The Houston Symphony's rendition of Berlioz's best-known symphony was nearly flawless on opening night of a two-performance run at Jones Hall. Led by Christoph Eschenbach, the players emulated the sufferer's bedeviled fancies, sounding yearningly passionate one minute and intoxicatingly frenzied the next. Preceding Symphonie was an enticing solo concert of six art poems -- Les Nuits d'te ("The Summer Nights") -- by Theophile Gautier, also set to music by Berlioz. This portion featured a gifted mezzo-soprano and regular at the Metropolitan Opera, Susanne Mentzer, who seemed at her best during the melancholy numbers.
Although Berlioz contrived the drama underlying Symphonie's five movements, its autobiographical roots are unmistakable. The piece is inspired by the composer's doomed attraction to Shakespearean actress Harriet Smithson who eventually married the composer but separated from him after nine years. The music also contains melodies Berlioz wrote during his infatuation with the much-older Estelle Fournier, his first love.
The opening "Reveries -- Passions" introduces the lyrical violin melody that frequently recurs to haunt the dreamer, a young musician. Beginning as a soft, melancholy wail of lonely alienation, the tune elegantly agitates itself into an explosion of passion by the artful strings. Eschenbach nicely paces the singular violin voices with irregularly phrased, frenetic orchestral strains that follow. In this first movement, the dreamer's suffering and delirium effectively come across.
During "Un Bal" ("A Ball") the symphony gorgeously simulates the tranquility that comes with happier times. Happier, at least, for the time being. During this movement, the dreamer encounters his ladylove on the dance floor. The fast-paced waltz of violins echoing this ballroom fancy titillate with magic. Flutes and harps nicely suggest an uplifted heart that yearns for that oh-so-romantic vision -- the merging of body and soul with the object of one's passion.
In "Scene aux Champs" ("In the Country") the conjurer is most optimistic and relaxed. Here, English horns, oboes and plaintive violins sing a moving pastoral tune, reprising the haunting melody that represents the untouchable woman. But infatuated love is bound to be unrequited just as the overfilled heart is bound to be broken. She appears to him once again, and this time he convinces himself she's no good for him.
After he kills her, ominous drumbeats signal his execution during "Marche au Supplice" ("March to the Scaffold"). In the final "Songe d'une Nuit du Sabbat" ("Dream of the Witches' Sabbath"), the full orchestra creates an ignoble spectacle surrounding the musician's burial. Here, they pull off an amazingly devilish parody of the dreamer's idol. The lilting strings that conjure a pristine woman of grace early on are suddenly mocked by grotesque shrieks of the harshest horns. Her formidable image no longer haunts; it's now just silly and trivial.
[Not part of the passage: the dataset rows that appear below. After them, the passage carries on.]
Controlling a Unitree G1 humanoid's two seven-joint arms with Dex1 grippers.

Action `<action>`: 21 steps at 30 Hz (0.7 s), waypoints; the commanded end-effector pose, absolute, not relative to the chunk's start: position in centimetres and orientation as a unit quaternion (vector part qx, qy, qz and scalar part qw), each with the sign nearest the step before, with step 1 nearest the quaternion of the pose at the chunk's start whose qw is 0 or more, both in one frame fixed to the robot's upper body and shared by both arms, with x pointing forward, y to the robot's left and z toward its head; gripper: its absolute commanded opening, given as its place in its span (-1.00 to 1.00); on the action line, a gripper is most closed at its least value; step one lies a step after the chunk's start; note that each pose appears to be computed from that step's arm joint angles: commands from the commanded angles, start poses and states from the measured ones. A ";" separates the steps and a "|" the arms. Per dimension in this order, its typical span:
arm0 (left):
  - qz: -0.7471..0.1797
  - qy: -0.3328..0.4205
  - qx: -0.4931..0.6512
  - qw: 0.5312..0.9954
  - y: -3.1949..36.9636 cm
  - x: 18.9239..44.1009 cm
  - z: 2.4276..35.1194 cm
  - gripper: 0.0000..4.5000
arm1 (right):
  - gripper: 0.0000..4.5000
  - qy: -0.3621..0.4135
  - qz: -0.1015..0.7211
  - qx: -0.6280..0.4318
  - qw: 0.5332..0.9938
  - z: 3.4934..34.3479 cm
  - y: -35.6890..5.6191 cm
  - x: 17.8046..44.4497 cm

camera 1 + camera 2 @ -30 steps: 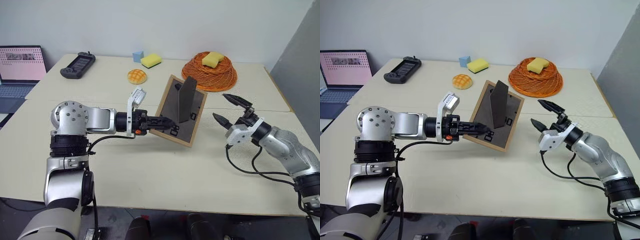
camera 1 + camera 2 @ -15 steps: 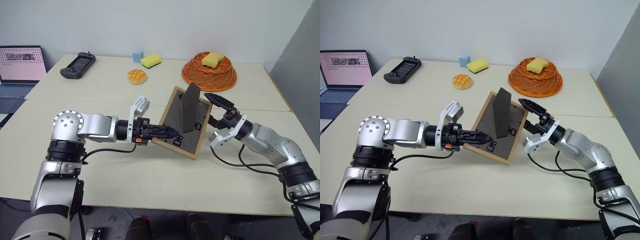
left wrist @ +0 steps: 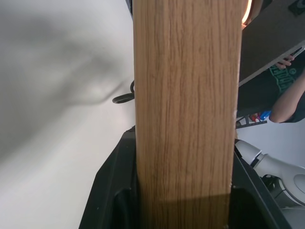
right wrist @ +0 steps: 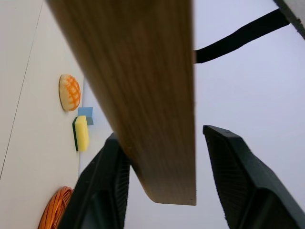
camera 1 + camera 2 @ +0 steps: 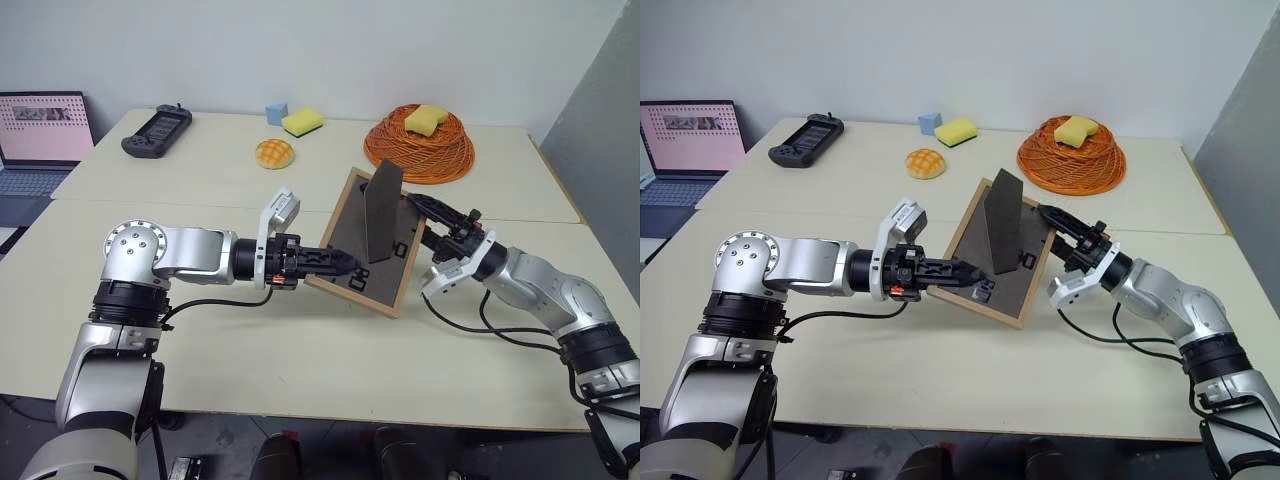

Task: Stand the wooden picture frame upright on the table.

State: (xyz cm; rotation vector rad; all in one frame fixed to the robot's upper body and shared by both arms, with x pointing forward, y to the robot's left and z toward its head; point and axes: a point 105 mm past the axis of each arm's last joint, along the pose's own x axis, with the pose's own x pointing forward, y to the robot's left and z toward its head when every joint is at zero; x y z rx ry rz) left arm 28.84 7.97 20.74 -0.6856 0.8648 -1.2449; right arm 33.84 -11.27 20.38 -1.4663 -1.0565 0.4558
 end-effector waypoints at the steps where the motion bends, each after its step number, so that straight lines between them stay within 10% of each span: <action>1: -0.559 0.375 -0.290 0.680 7.8 28.8 21.5 -0.43 | -0.35 -0.500 0.182 -0.616 0.581 22.2 -10.6 32.8; 21: -0.543 0.367 -0.294 0.696 8.0 29.5 21.8 -0.43 | -0.39 -0.483 0.179 -0.625 0.587 21.7 -11.2 33.3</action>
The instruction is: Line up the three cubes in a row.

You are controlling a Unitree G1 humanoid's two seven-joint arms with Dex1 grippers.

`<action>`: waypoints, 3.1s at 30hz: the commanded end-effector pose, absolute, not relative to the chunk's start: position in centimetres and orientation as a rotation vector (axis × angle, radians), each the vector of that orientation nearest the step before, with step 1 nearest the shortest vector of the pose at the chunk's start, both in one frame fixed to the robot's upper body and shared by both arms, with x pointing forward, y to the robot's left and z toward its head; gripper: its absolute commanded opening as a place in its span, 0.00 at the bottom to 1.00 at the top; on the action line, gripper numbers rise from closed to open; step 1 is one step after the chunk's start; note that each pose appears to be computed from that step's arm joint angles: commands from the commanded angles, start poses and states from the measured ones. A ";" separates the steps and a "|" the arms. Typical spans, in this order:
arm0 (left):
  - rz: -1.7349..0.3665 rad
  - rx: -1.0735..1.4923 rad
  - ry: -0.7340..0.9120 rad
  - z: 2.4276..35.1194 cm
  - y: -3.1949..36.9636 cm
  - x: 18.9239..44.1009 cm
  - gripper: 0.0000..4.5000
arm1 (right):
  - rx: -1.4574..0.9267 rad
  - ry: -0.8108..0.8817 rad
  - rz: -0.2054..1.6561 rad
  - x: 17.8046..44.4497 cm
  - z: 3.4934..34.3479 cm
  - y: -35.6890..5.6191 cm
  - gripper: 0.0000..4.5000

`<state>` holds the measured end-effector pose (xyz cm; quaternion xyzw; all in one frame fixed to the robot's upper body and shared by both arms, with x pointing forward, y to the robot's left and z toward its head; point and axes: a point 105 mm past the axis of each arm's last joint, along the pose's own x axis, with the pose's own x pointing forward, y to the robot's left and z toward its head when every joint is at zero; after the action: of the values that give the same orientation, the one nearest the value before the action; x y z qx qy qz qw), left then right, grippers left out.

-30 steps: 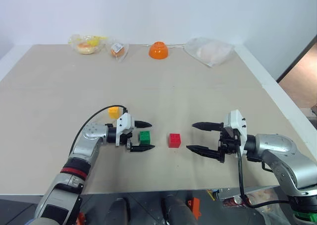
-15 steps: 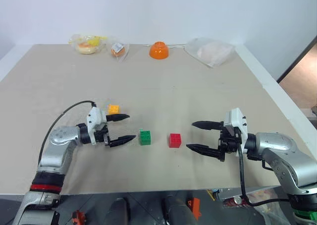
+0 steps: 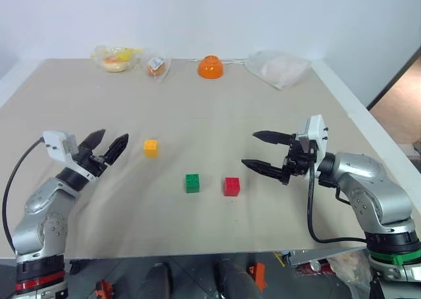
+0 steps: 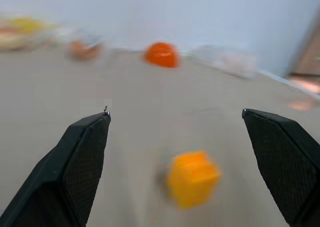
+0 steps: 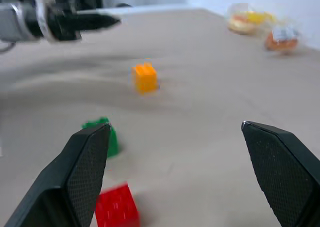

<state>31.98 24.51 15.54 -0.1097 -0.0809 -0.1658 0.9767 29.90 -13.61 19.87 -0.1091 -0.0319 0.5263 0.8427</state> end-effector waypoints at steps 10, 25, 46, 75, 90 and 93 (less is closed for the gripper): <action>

The wild sounds during the burial -- captured by the line of bass cellos, screaming tubas and the blast of snare drums -- brilliantly conjure a vision replete with ghosts and other diabolical creatures gathered at a burlesque funeral.
After viewing such a dramatic spectacle, it's hard to believe Berlioz's contemporaries remained indifferent to his operatic achievements. Although best remembered as a symphonic and choral composer, his love and flair for drama still infuses such works as "Les Nuits d'ete." With impeccably florid singing, mezzo-soprano Mentzer captures the composer's affinity for sadness in the four middle songs. In "Sur les Lagunes" ("On the Lagoons") and "L'Absence" ("Absence"), she shows an acting flair despite the limited scope of these mournful, lonely pieces. This soloist's range is excellent, definitely palatable to nonopera buffs who showed up to hear Symphonie Fantastique.
There seemed to be something for everybody in this all-Berlioz program: the poetry of Gautier set to music, lyrical strains of the melancholy mezzo, the wildly theatrical opium fantasy nurtured by an infatuated young musician. To the hot-blooded French virtuoso who once penned scathing music reviews of Parisian music life and eventually wrote his own opera librettos, capturing the romantic imagination definitely required both words and music.